Work task
Print the lines that run from the line with "of the dark" to the line with "For the benchmark, drop pins on the black robot", keeping both end lines, exactly as they appear in the entries below, and nothing else.

Source data:
------

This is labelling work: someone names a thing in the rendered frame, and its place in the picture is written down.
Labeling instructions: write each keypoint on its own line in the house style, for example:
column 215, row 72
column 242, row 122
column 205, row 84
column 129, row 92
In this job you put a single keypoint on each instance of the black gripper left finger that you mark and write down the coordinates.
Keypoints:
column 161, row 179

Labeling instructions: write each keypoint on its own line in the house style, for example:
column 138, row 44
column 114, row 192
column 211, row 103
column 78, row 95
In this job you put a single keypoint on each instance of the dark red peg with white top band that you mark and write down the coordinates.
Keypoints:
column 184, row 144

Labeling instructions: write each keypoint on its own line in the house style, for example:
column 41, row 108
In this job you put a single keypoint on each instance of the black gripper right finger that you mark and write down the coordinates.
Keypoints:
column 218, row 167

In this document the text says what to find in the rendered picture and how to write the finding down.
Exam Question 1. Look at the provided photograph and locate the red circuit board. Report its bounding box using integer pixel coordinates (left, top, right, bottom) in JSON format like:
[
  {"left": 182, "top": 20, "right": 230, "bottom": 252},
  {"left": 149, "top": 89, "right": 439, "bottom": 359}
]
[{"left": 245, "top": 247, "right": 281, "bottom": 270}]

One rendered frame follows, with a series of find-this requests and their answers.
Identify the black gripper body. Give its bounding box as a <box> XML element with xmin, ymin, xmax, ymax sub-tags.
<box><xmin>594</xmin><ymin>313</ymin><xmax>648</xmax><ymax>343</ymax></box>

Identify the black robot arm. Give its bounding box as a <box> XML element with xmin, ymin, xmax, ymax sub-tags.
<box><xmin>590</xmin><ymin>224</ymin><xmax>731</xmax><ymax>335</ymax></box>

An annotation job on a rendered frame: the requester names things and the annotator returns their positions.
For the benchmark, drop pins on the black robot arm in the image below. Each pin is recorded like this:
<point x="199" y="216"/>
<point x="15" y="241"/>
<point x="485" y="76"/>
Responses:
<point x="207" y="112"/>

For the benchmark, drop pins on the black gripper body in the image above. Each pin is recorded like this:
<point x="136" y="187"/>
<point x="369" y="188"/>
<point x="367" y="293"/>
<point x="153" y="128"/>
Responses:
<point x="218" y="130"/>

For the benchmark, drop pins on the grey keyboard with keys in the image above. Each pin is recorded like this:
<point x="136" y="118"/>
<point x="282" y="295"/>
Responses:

------

Task output
In this job you put a single keypoint on each instance of the dark red peg with white top band that you mark and write down the coordinates.
Keypoints:
column 184, row 144

Labeling instructions: write each keypoint on its own line in the house style, for example:
column 41, row 108
In this job you put a single keypoint on each instance of the black gripper right finger that you mark and write down the coordinates.
Keypoints:
column 218, row 167

In this document the text says what to find in the rendered picture and how to write the finding down.
Exam Question 1. Look at the provided photograph and locate the red circuit board. Report its bounding box using integer pixel coordinates (left, top, right, bottom) in JSON format like:
[
  {"left": 182, "top": 20, "right": 230, "bottom": 252},
  {"left": 149, "top": 89, "right": 439, "bottom": 359}
]
[{"left": 245, "top": 247, "right": 281, "bottom": 270}]

One rendered frame follows, with a series of find-this requests and their answers.
Identify the black gripper body. Give its bounding box as a <box> XML element with xmin, ymin, xmax, ymax sub-tags.
<box><xmin>594</xmin><ymin>313</ymin><xmax>648</xmax><ymax>343</ymax></box>

Identify the black robot arm. Give its bounding box as a <box> XML element with xmin, ymin, xmax, ymax sub-tags.
<box><xmin>590</xmin><ymin>224</ymin><xmax>731</xmax><ymax>335</ymax></box>

An annotation job on a rendered frame: the requester names things and the annotator returns their positions.
For the benchmark, drop pins on the black robot arm in the image below. Each pin is recorded like this:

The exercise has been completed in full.